世界の気候変動の専門家の意見は明らかだーー。
彼らの予想していた以上に地球が温暖化することはほぼ確実で、人類や動物界にとって恐ろしい結末を回避するための道は、とても細い。
国連の気候変動に関する政府間パネル(IPCC)は3月20日、気候変動に関する第6次統合報告書を発表した。
世界は気温上昇を産業革命前と比べて1.5℃に抑えることを目指している。だがこの報告書では、危険だと警告されてきたこの転換点に今後10年の間に達する可能性が高いことを明らかにした。
一方、最悪の影響を回避できるかもしれないという希望も残っているという。
この報告書から得られる5つの重要ポイントをここで紹介する。
1. 気候変動はすでに地球を大規模に破壊している
IPCC報告書は、気候変動はハッキリと起きている、と明らかにした。地球はすでに、産業革命以前より平均1.1℃も温暖化し、世界中の生態系を変化させている。
温暖化は食料と水の安全保障に影響を与え、何百もの種を絶滅させ、多くの人間の命を奪うような災害を引き起こし、取り返しのつかない氷河の融解や海面上昇を招いている。

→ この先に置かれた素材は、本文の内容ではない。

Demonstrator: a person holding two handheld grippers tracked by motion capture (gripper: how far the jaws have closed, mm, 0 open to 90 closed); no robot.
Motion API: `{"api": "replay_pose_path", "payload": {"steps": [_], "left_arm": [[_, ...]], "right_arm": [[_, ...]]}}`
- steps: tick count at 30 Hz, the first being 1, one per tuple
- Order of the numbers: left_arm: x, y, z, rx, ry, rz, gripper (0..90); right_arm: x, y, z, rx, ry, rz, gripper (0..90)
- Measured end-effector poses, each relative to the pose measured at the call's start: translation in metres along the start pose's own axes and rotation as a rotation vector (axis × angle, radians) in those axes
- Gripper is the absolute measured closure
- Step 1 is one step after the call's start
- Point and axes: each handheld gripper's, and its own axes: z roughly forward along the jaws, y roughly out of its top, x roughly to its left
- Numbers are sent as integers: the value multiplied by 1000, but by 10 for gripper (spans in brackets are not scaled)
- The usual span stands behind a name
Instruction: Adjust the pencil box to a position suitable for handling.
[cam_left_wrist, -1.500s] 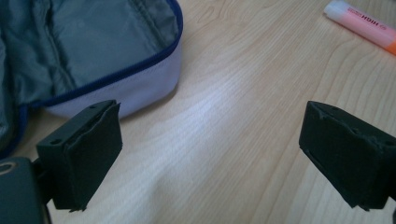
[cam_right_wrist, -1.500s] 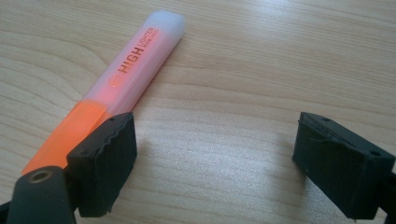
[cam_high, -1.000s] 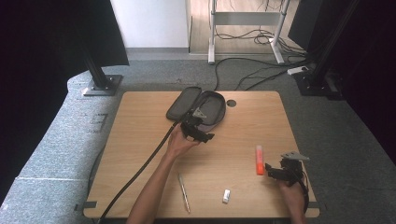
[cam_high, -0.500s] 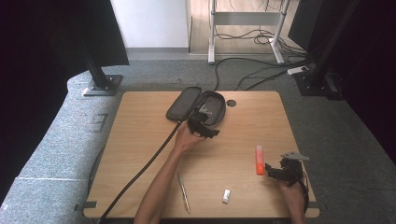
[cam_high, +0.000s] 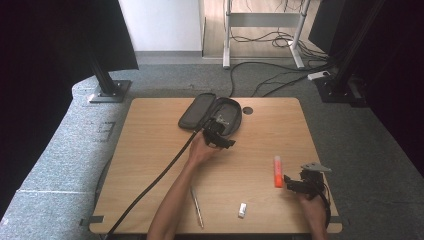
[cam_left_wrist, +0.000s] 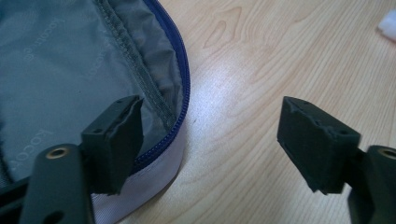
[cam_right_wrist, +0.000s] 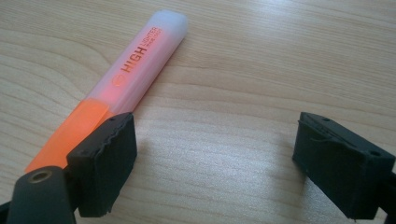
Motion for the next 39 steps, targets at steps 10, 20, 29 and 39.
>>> {"api": "replay_pose_path", "payload": {"steps": [10, 20, 29, 39], "left_arm": [[-6, -5, -6, 2, 5, 5, 479], [-8, -16, -15, -16, -57, -20, 699], [-17, -22, -22, -12, -84, -17, 815], [-38, -29, -26, -15, -127, 9, 839]], "right_arm": [[0, 0, 0, 1, 3, -3, 129], [0, 0, 0, 0, 7, -5, 129], [0, 0, 0, 0, 7, -5, 129], [0, 0, 0, 0, 7, -6, 129]]}}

異常気象は激しさと深刻さを増しており、一部の地域は不当なレベルの損害と損失に直面している。気候変動に対し脆弱な地域には、推定33億から36億人が住んでおり、最も大きな影響を受けるのは、アフリカ、アジア、中央・南アメリカの多くの低所得国だ。
2. たった少しの温暖化も見過ごせない
報告書によると、世界のあらゆる地域が近い将来に気候災害の増加に直面すると予測され、世界中の生態系と人間社会を脅かしている。こうした脅威には、人命を奪うほどの酷暑や、病気、洪水のリスク、生物多様性の損失の増加などが含まれる。

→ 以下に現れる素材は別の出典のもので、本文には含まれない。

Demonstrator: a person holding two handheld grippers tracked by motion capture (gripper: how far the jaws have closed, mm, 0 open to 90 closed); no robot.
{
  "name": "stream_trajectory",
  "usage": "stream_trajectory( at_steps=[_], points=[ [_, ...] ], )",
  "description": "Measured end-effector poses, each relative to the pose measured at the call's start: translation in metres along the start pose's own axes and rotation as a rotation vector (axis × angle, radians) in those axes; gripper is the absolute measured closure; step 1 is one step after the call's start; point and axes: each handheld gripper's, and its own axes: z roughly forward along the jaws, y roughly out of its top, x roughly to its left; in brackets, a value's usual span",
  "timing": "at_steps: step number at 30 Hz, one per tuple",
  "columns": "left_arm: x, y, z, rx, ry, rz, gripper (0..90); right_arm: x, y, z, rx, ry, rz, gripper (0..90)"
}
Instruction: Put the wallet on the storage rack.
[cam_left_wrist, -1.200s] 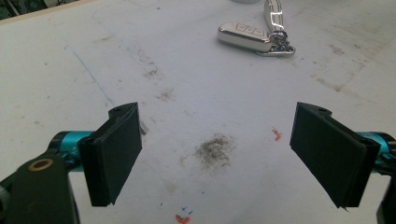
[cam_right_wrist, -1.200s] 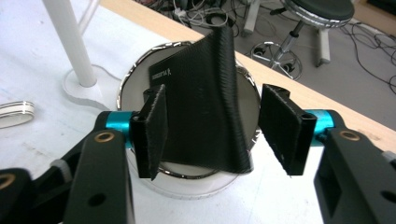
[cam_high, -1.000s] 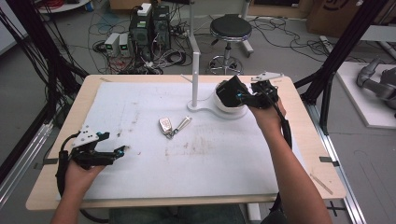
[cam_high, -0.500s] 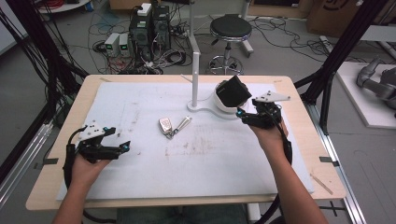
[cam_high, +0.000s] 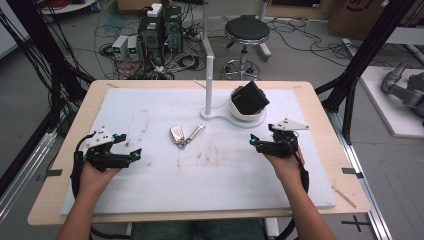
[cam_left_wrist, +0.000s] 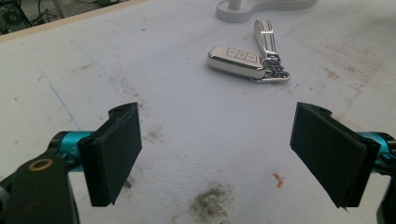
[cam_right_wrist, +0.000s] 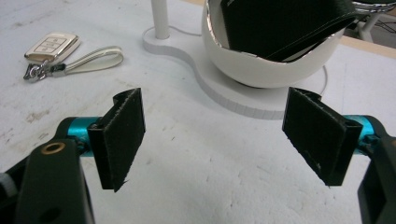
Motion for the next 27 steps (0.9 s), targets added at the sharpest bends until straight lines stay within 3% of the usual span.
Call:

これらは地球温暖化が進むごとに増加し、混ざり合い悪化する。報告書は、「こうしたリスクは、1.5℃、2℃の温暖化で、現在よりどんどん高くなる」とし、「温暖化が進めば、気候変動のリスクはますます複雑になり、管理も難しくなる」と指摘した。
3. 気候変動の影響は、現在も、そして今後も深刻であり続ける
世界中の食糧生産網と漁業の生産性は、温暖化が悪化した場合は急激に低下するだろう。
赤道に沿った広い地帯では、人間の健康を害するほどの暑さと湿度のリスクが増加し、一部の地域では厳しい気温が年間で数百日続く場合もあるかもしれない。
それらの影響には海面上昇も含まれ、もはや避けることはできない。IPCCは、世界が行動を起こさなければ、「転換点に達した時に引き起こされる変化など、気候システムにおける急激かつ修復不可能な変化の可能性と影響は増大する」と指摘している。

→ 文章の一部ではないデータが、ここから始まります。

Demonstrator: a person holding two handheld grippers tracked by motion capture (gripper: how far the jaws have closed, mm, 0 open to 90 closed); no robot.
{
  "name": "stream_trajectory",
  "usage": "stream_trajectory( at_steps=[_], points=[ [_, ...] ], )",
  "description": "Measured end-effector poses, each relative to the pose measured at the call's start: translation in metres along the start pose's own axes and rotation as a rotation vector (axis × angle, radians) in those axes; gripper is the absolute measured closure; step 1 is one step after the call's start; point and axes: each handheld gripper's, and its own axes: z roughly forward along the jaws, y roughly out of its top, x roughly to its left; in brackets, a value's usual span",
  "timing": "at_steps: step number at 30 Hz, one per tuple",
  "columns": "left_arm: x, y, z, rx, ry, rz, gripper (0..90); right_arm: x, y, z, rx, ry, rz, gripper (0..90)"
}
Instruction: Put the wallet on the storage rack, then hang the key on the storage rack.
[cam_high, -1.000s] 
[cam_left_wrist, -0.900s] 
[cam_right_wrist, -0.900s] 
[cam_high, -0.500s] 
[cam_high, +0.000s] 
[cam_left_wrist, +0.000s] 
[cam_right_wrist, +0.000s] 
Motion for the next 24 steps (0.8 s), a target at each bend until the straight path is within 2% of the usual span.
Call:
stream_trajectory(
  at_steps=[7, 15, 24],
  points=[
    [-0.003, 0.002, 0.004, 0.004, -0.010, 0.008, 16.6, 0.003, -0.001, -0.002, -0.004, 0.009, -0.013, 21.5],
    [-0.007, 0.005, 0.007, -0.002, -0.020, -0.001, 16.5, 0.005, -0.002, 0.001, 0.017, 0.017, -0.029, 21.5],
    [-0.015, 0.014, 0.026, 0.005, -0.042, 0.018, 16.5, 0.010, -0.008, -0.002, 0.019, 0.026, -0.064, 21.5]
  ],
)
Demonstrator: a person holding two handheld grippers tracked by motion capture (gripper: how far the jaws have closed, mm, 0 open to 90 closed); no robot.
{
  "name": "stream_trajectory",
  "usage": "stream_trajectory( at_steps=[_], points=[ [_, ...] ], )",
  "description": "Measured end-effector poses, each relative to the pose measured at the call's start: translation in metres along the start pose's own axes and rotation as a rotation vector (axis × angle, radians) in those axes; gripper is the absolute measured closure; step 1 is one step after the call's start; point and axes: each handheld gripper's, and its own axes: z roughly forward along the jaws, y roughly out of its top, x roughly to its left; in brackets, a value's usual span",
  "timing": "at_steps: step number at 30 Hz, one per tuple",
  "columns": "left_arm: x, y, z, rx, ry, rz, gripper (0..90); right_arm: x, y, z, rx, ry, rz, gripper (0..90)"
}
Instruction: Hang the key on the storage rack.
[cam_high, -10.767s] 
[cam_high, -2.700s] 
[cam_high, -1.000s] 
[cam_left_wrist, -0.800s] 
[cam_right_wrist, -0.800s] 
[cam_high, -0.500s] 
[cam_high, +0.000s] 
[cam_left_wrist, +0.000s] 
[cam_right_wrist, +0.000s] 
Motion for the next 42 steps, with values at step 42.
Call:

4. 温暖化すればするほど、多くの動物種が深刻なリスクに晒される
地球が適応できなければ、気候変動は世界に深刻で修復不可能なダメージを与えることになる。1.5℃の温暖化で種の損失リスクは大きくなるが、気温がさらに上昇すると、地球全体の生物多様性の多くが危険な温度条件に直面する可能性がある。
気候科学者のキャサリン・ヘイホー氏は、こうしたリスクはすでに被害を受けている海の生物(グレート・バリア・リーフなど)や、温暖な熱帯地域に住む動物にとって、より深刻になるだろうと指摘した。
5. 行動する余地はあるが、チャンスはどんどん小さくなっている
IPCC報告書は、将来の世代が生きる世界がどれだけ温暖化しているかは、現在、またはごく近い将来の決定次第であると警告する。
温暖化を1.5℃、または2℃に抑えるには、「温室効果ガスの排出を迅速かつ大幅に、多くの場合は直ちに削減する」必要がある。
今の所そのような意志表明はされておらず、現在実施されている政策では、地球温暖化レベルは科学者が望むよりはるかに高くなることが予想される。
温暖化を抑えるためには、世界が石油やガスプロジェクトを速やかに廃止・撤回し、クリーンエネルギーと気候緩和対策に毎年数兆ドル、つまり世界の政府や企業がすでに費やしている額の3〜6倍を投資する必要がある。
国連のアントニオ・グテーレス事務総長は20日、「1.5℃のリミットは達成可能だ」と話したが、そのためには「気候変動対策が飛躍的に進歩する必要がある」と述べた。
ハフポストUS版の記事を翻訳・編集しました。